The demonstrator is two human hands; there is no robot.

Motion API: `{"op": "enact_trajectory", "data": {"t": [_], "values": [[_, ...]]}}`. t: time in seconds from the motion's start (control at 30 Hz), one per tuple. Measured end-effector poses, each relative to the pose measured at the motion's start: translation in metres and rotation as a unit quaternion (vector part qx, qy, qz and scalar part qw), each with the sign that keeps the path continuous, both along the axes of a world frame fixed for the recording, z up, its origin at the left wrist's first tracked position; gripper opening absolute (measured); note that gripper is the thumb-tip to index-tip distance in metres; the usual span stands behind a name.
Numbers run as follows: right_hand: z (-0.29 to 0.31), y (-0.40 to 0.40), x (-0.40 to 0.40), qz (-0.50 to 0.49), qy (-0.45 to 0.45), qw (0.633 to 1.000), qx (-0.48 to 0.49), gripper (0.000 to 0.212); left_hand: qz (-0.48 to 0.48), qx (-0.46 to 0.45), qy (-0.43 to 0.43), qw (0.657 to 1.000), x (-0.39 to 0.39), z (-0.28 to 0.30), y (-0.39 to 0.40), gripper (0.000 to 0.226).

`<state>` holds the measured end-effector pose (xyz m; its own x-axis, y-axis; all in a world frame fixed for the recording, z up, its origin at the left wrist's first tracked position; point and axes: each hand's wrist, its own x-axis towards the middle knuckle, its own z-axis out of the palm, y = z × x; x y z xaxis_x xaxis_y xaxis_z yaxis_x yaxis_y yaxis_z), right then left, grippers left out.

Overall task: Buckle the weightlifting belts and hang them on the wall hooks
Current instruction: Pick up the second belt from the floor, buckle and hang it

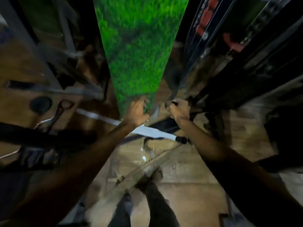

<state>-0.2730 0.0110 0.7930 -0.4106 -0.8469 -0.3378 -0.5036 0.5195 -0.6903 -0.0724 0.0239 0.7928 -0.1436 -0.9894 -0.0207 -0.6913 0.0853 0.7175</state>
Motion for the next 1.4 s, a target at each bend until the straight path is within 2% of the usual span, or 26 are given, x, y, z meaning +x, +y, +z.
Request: {"op": "enact_trajectory", "data": {"t": [0.07,0.2,0.4,0.53,0.73,0.93,1.13,1.4], "values": [[-0.026,0.033,0.02,-0.011,-0.022,0.999,0.036,0.03,-0.007,0.039,-0.009,0.999,0.01,-0.045,0.026,0.027],[-0.099,0.088,0.041,0.008,-0.074,0.992,0.106,0.018,-0.025,0.089,-0.016,0.996,0.022,-0.115,0.082,0.015],[-0.226,0.147,0.065,0.064,-0.095,0.976,0.183,0.017,0.008,0.152,-0.06,0.987,0.036,-0.237,0.157,0.019],[-0.316,0.181,0.071,0.056,-0.104,0.962,0.246,0.019,0.037,0.208,-0.088,0.973,0.04,-0.314,0.194,0.02],[-0.419,0.207,0.058,0.052,-0.095,0.963,0.247,0.015,0.052,0.269,-0.085,0.958,0.039,-0.411,0.238,0.021],[-0.516,0.205,0.048,0.074,-0.047,0.967,0.238,0.012,0.038,0.258,-0.087,0.961,0.029,-0.506,0.254,0.023],[-0.606,0.193,0.036,0.07,0.0,0.97,0.235,0.014,0.031,0.24,-0.074,0.967,0.019,-0.583,0.234,0.024],[-0.698,0.153,0.032,0.059,0.052,0.982,0.174,0.012,0.029,0.205,-0.089,0.974,0.02,-0.673,0.192,0.021]]}}
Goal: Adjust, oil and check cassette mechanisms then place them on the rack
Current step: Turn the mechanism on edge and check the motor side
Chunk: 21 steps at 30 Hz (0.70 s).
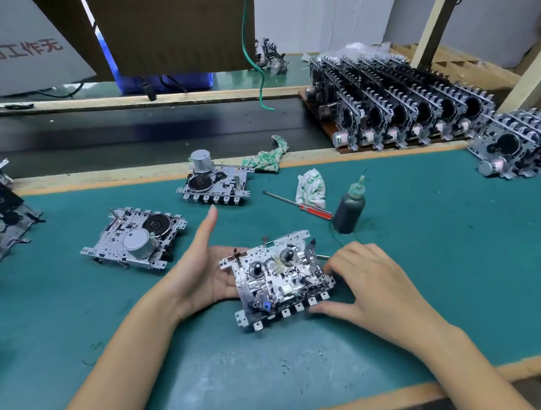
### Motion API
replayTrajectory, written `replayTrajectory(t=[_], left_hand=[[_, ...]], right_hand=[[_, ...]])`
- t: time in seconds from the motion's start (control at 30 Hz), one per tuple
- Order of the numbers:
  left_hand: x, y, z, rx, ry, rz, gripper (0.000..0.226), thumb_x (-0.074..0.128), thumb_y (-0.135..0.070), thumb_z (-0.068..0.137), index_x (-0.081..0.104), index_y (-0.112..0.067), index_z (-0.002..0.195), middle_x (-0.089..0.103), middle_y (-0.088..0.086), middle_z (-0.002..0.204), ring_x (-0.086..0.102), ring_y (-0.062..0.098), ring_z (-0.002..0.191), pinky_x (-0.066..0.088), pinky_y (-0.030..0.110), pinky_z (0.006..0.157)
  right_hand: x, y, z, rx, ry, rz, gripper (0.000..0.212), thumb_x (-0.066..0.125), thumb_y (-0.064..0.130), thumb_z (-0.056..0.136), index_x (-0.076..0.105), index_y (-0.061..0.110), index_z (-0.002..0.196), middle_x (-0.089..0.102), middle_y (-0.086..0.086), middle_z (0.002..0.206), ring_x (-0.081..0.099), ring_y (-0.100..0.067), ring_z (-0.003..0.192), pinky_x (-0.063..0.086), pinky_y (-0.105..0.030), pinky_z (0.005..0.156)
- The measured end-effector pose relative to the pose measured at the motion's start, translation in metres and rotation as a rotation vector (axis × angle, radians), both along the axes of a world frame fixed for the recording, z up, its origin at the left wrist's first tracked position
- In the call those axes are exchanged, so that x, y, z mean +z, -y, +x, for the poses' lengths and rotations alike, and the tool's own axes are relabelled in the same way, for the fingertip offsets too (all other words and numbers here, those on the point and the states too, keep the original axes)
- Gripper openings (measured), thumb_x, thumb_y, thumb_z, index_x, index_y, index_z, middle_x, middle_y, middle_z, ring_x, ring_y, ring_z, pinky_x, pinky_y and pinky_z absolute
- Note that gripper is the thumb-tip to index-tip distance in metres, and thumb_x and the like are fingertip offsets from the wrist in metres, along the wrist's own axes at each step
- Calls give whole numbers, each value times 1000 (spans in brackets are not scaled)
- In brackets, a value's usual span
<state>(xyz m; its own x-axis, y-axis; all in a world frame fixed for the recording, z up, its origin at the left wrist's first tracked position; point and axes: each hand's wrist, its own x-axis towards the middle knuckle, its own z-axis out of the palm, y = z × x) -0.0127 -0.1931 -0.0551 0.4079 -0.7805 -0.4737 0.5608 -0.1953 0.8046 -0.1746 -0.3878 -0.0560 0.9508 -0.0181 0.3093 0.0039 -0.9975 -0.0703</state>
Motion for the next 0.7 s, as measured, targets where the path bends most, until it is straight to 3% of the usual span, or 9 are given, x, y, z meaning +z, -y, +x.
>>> replayTrajectory(t=[0.03,0.1,0.13,0.2,0.27,0.33,0.47,0.57,0.7], left_hand=[[2,-1,-4,82,125,43,96,39,-79,64,67,1,109,72,19,95,71,30,82,59,34,66],[6,-6,-14,259,684,326,85,38,-88,63,66,-15,96,72,0,67,68,19,64,52,30,58],[6,-12,-22,283,983,476,81,31,-94,61,62,-23,85,67,-5,59,63,13,60,46,28,56],[3,-24,-41,179,1290,671,80,18,-99,55,53,-28,70,59,-8,54,56,7,58,40,28,55],[-4,-30,-61,75,1382,693,75,23,-98,54,46,-28,65,57,-7,55,56,10,58,41,30,53],[-13,-27,-74,9,1572,628,64,45,-90,55,40,-28,66,57,-5,56,60,16,55,39,28,49],[-15,-18,-82,118,1686,531,64,78,-69,45,33,-29,67,52,-2,43,54,20,37,36,21,37],[-17,-15,-79,183,1701,527,57,77,-72,48,43,-28,55,50,-1,38,52,21,34,31,18,38],[-18,-15,-74,253,1690,595,54,48,-72,60,55,-19,49,51,3,37,53,26,35,31,21,38]], right_hand=[[-4,-1,-2,-18,14,21,53,50,69,72,60,17,78,57,6,73,56,-19,70,32,-28,69],[-11,-2,-4,-29,24,44,53,46,70,73,56,18,77,53,7,73,52,-18,68,31,-29,66],[-14,-2,-5,-27,15,51,53,46,70,74,55,18,77,51,7,74,50,-18,68,31,-29,65],[-17,-1,-5,-14,5,76,53,47,71,74,53,18,77,49,7,76,48,-17,69,31,-27,65],[-17,-1,-5,-2,7,125,53,48,70,75,53,17,77,47,8,75,45,-15,68,29,-25,62],[-17,-2,-4,8,18,168,53,49,68,76,52,15,76,44,8,72,42,-13,63,28,-25,57],[-16,-4,-1,-3,59,262,50,50,62,77,54,12,76,37,11,69,32,-10,58,23,-23,51],[-18,-8,0,-1,85,279,47,51,58,78,53,12,74,35,11,69,30,-9,57,23,-24,51],[-20,-14,-1,26,131,301,45,57,56,74,53,12,70,33,12,66,29,-6,56,26,-22,51]])
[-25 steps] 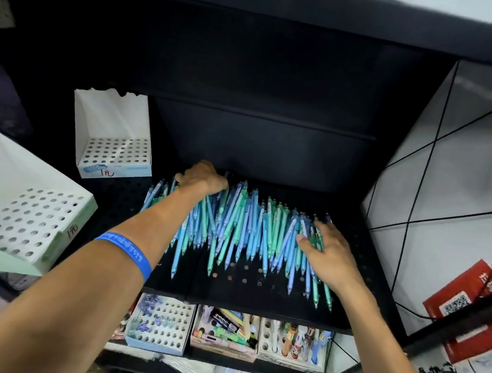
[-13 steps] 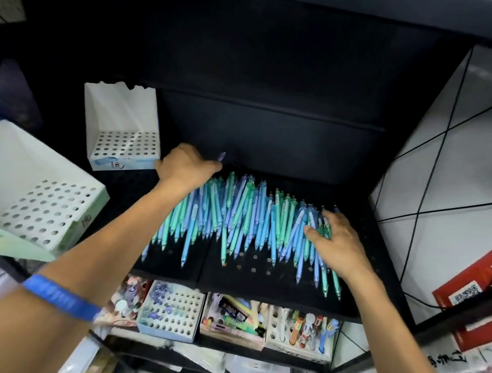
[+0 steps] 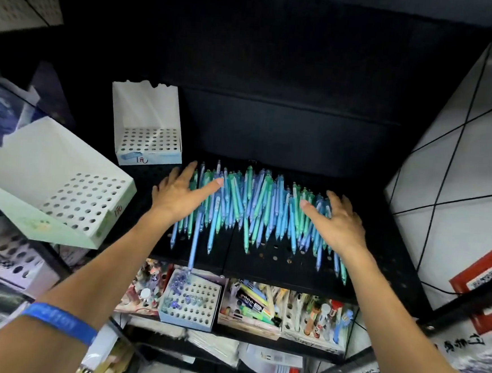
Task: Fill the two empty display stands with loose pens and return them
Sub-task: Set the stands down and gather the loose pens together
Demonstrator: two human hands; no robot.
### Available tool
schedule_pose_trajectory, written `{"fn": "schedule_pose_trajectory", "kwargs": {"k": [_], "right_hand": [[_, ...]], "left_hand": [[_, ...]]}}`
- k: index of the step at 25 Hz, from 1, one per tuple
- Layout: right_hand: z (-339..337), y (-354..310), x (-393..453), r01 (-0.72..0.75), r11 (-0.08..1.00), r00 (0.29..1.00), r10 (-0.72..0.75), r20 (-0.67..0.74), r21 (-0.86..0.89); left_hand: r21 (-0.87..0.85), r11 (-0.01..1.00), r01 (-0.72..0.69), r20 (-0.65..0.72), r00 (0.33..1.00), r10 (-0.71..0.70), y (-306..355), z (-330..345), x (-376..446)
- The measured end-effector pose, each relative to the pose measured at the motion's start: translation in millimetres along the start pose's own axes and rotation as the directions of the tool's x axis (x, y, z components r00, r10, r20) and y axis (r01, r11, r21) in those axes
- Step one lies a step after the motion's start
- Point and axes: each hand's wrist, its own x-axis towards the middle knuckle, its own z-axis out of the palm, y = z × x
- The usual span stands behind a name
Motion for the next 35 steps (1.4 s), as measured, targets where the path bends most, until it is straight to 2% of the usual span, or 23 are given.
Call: {"fn": "schedule_pose_trajectory", "kwargs": {"k": [3, 7, 13, 16, 18, 19, 20, 22, 23, 27, 32, 35], "right_hand": [[4.1, -7.9, -1.0, -0.026, 0.996, 1.0, 0.027, 0.005, -0.088], [9.9, -9.2, -1.3, -0.04, 0.991, 0.999, 0.036, -0.039, -0.126], [10.2, -10.3, -7.8, -0.025, 0.985, 0.999, 0.017, -0.048, -0.171], [5.1, -21.8, -23.6, 0.039, 0.946, 0.959, -0.126, -0.253, -0.322], [11.0, -45.6, -54.8, 0.188, 0.927, 0.894, -0.298, -0.334, -0.325], [18.8, -62.1, -76.2, 0.297, 0.921, 0.882, -0.365, -0.298, -0.251], [28.7, -79.2, -97.6, 0.384, 0.909, 0.889, -0.411, -0.201, -0.159], [54.0, -109.7, -129.3, 0.473, 0.879, 0.881, -0.474, -0.006, -0.057], [66.9, -120.8, -136.8, 0.497, 0.866, 0.868, -0.496, 0.036, -0.054], [87.9, -141.2, -134.7, 0.479, 0.869, 0.878, -0.474, 0.067, -0.125], [83.0, -133.9, -124.7, 0.367, 0.928, 0.93, -0.365, 0.049, -0.068], [72.6, -133.0, -121.4, 0.357, 0.93, 0.932, -0.347, 0.105, -0.092]], "left_hand": [[0.078, 0.996, -0.04, 0.017, 0.999, 0.038, 9.4, 19.2, 3.6], [0.168, 0.985, -0.042, -0.064, 0.997, 0.053, 13.3, 30.5, 0.7], [0.196, 0.979, -0.054, -0.071, 0.995, 0.069, 11.6, 31.8, 2.1], [0.199, 0.979, -0.052, -0.068, 0.995, 0.066, 10.2, 31.9, 3.1], [0.197, 0.979, -0.05, -0.064, 0.996, 0.064, 10.0, 31.9, 3.9], [0.197, 0.979, -0.049, -0.064, 0.996, 0.063, 10.5, 31.7, 4.3], [0.196, 0.979, -0.048, -0.066, 0.996, 0.062, 11.4, 31.4, 4.5], [0.188, 0.981, -0.043, -0.071, 0.996, 0.057, 11.0, 31.0, 5.0], [0.184, 0.982, -0.043, -0.07, 0.996, 0.056, 10.5, 31.3, 5.2], [0.178, 0.983, -0.045, -0.063, 0.996, 0.057, 9.2, 31.2, 6.7], [0.152, 0.988, -0.042, -0.049, 0.998, 0.05, 9.8, 29.7, 4.5], [0.152, 0.988, -0.035, -0.038, 0.998, 0.042, 11.0, 29.3, 5.1]]}}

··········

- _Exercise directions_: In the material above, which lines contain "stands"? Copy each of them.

- _Written response_:
Motion API: `{"op": "enact_trajectory", "data": {"t": [_], "values": [[_, ...]]}}`. t: time in seconds from the motion's start (control at 30 Hz), one per tuple. Measured end-effector poses, each relative to the pose measured at the motion's start: translation in metres and rotation as a unit quaternion (vector part qx, qy, qz and scalar part qw), each with the sign that keeps the path continuous, both along the axes of a world frame fixed for the recording, z up, its origin at the left wrist's first tracked position; gripper opening absolute (measured); note that gripper is the thumb-tip to index-tip distance in metres; the usual span stands behind a name.
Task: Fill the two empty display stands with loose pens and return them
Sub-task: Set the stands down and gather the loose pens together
- The usual span stands behind a name

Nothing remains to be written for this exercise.